▶ _Task directions_:
For the data below, retype word for word the lines from the one containing "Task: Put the" through the one containing "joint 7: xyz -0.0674"; drop the pictures.
____________________
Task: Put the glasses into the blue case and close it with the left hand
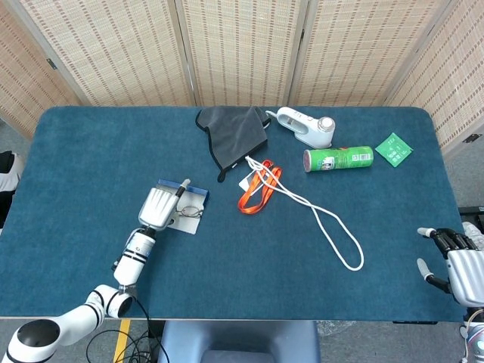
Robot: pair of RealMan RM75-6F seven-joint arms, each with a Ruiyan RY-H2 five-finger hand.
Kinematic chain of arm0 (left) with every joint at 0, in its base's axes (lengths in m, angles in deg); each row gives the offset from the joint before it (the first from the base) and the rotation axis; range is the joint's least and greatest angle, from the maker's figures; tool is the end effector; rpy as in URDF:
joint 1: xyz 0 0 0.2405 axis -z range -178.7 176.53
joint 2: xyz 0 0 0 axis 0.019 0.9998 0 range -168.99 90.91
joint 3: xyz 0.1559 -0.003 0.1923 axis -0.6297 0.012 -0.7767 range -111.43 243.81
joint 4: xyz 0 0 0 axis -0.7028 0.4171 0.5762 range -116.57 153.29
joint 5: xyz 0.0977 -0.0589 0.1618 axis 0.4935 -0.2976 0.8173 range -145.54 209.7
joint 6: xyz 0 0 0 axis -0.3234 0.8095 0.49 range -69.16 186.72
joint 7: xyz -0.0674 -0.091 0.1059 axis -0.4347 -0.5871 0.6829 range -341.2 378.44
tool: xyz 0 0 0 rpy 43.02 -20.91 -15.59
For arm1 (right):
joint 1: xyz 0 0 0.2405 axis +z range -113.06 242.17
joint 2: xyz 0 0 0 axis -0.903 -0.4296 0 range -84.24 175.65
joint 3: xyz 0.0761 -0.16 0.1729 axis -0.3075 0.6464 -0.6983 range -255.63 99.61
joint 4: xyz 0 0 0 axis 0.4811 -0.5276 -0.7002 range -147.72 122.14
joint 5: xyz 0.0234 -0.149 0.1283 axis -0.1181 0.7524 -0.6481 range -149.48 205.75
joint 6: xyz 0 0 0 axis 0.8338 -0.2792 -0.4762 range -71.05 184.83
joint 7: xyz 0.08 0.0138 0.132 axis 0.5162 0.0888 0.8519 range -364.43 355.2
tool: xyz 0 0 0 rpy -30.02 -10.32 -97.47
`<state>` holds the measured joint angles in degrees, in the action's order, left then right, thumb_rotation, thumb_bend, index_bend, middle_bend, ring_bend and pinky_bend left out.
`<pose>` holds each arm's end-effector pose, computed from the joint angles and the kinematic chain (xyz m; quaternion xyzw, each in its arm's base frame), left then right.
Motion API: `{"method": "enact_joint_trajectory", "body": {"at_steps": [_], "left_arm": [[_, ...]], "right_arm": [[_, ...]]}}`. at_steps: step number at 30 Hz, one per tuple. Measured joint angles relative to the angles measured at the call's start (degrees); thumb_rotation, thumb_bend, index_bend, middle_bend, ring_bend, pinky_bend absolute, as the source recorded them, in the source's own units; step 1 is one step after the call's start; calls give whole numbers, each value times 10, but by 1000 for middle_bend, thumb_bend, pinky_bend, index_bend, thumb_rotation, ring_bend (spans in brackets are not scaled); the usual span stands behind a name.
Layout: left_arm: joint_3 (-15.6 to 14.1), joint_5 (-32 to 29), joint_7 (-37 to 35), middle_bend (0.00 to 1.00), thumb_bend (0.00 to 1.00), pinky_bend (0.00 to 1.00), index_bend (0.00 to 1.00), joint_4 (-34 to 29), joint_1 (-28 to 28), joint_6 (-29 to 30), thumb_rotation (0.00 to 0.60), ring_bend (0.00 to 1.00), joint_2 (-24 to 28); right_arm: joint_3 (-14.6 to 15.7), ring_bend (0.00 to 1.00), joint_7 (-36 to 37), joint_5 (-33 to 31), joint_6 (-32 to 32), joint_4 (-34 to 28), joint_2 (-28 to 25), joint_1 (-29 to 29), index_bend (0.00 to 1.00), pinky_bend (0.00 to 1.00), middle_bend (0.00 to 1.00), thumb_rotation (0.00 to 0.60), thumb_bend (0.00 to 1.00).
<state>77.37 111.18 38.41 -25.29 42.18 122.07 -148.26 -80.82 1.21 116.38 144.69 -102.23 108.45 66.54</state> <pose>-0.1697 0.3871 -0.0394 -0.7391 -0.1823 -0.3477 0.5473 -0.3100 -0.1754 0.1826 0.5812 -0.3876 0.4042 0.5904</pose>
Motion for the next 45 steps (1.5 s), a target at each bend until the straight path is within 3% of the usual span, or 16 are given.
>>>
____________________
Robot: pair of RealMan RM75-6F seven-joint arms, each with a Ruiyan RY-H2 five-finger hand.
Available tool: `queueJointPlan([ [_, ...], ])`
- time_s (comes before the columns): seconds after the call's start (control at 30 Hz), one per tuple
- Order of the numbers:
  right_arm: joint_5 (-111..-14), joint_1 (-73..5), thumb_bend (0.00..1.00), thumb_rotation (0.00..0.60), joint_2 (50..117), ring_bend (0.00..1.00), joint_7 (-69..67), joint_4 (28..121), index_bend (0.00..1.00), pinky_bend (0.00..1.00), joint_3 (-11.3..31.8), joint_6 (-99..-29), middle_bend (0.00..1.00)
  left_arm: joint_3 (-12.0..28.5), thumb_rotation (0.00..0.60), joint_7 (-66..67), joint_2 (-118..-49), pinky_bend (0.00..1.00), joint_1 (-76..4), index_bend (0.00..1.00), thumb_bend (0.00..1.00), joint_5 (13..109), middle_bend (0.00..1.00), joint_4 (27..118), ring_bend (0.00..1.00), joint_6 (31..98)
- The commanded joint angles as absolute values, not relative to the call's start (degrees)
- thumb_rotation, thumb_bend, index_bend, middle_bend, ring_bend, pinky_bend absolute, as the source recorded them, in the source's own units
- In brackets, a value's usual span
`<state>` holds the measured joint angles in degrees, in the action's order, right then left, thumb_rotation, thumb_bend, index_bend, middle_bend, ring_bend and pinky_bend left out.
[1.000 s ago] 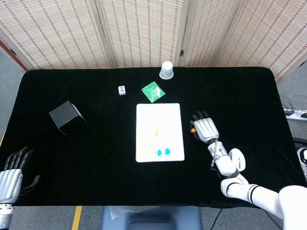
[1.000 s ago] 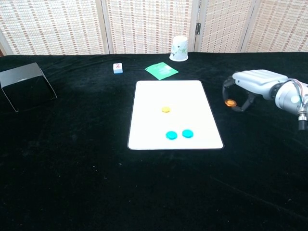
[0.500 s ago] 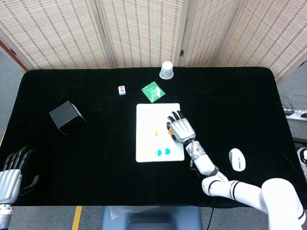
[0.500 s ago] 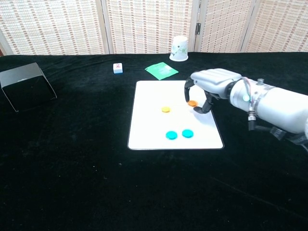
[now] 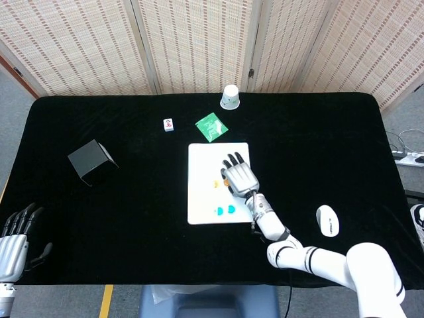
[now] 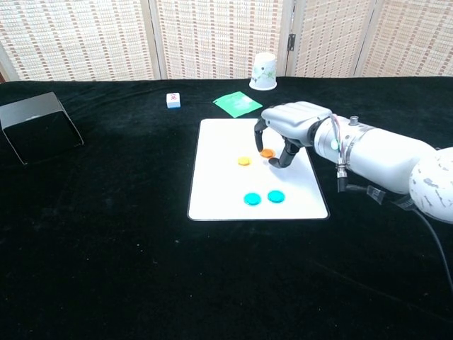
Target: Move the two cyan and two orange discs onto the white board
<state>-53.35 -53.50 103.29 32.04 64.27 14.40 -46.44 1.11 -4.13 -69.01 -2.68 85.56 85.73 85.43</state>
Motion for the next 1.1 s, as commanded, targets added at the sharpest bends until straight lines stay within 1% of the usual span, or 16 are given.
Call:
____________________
▶ _Answer box_:
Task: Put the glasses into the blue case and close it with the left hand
Robot: pair of RealMan RM75-6F seven-joint arms, each with a Ruiyan RY-H2 five-finger hand.
Kinematic chain of arm0 (left) with every joint at 0, in its base's axes (lengths in m, angles in deg); each row gives the offset from the joint before it (the first from the base) and the rotation axis; range is the joint's least and greatest angle, from the maker's figures; tool is the end effector; rpy as in URDF:
joint 1: xyz 0 0 0.2405 axis -z range -178.7 176.53
joint 2: xyz 0 0 0 axis 0.019 0.9998 0 range -168.99 90.91
joint 3: xyz 0.1559 -0.003 0.1923 axis -0.6297 0.012 -0.7767 range -111.43 243.81
joint 4: xyz 0 0 0 axis -0.7028 0.4171 0.5762 range -116.57 153.29
joint 5: xyz 0.0977 -0.0589 0.1618 axis 0.4935 -0.2976 0.8173 range -145.54 209.7
joint 6: xyz 0 0 0 axis -0.3234 0.8095 0.49 range -69.16 186.72
joint 7: xyz -0.0674 -0.091 0.1059 axis -0.4347 -0.5871 0.6829 range -341.2 378.44

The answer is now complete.